[[ THE DATA open ]]
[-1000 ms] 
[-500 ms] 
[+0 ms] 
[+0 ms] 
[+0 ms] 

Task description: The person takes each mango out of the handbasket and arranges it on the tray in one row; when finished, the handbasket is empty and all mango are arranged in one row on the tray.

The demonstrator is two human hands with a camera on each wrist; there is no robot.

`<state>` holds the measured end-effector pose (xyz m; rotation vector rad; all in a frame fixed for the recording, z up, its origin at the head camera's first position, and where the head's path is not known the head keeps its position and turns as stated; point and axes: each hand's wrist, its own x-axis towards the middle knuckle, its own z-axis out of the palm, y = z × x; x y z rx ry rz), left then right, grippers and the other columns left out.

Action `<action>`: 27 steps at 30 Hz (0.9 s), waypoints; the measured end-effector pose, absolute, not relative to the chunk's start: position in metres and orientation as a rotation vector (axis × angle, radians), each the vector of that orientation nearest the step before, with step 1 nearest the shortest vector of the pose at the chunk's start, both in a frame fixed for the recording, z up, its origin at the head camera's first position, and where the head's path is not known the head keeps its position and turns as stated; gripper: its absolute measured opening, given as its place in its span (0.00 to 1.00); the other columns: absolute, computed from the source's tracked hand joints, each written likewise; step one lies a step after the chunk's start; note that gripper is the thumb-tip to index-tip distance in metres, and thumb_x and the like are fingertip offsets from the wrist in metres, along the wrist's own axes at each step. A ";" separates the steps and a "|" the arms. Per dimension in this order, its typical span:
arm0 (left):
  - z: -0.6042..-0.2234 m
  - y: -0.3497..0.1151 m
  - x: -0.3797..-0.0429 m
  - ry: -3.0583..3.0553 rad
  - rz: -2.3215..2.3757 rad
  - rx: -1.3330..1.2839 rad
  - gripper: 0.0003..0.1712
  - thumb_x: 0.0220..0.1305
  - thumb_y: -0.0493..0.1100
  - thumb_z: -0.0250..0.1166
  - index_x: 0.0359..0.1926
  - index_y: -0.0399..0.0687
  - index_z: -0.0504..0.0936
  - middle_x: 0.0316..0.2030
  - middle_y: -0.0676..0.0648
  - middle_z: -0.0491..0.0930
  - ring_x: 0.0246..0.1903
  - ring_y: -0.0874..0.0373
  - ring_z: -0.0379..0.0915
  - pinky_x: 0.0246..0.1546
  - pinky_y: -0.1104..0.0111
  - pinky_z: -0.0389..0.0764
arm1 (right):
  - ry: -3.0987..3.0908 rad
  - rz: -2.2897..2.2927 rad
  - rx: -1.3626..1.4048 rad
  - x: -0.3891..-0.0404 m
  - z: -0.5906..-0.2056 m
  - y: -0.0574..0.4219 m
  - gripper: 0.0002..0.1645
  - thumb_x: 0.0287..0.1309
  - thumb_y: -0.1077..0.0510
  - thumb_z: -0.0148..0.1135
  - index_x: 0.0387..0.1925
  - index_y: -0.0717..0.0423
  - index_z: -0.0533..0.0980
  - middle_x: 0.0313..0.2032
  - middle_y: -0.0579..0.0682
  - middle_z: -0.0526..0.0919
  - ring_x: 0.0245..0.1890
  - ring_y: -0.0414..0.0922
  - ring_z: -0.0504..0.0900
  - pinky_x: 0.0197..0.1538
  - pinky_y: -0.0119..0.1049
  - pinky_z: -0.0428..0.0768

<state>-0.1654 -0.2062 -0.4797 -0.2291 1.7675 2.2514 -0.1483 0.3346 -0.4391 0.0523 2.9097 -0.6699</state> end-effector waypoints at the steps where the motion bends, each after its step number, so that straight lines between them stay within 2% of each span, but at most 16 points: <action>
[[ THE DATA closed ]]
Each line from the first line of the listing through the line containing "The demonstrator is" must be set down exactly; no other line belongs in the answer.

REPLY =
[-1000 ms] 
[-500 ms] 
[+0 ms] 
[+0 ms] 
[+0 ms] 

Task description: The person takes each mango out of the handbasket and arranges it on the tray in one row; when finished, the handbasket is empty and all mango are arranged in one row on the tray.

The demonstrator is two human hands with a camera on each wrist; there is no robot.

The work on this exercise is complete.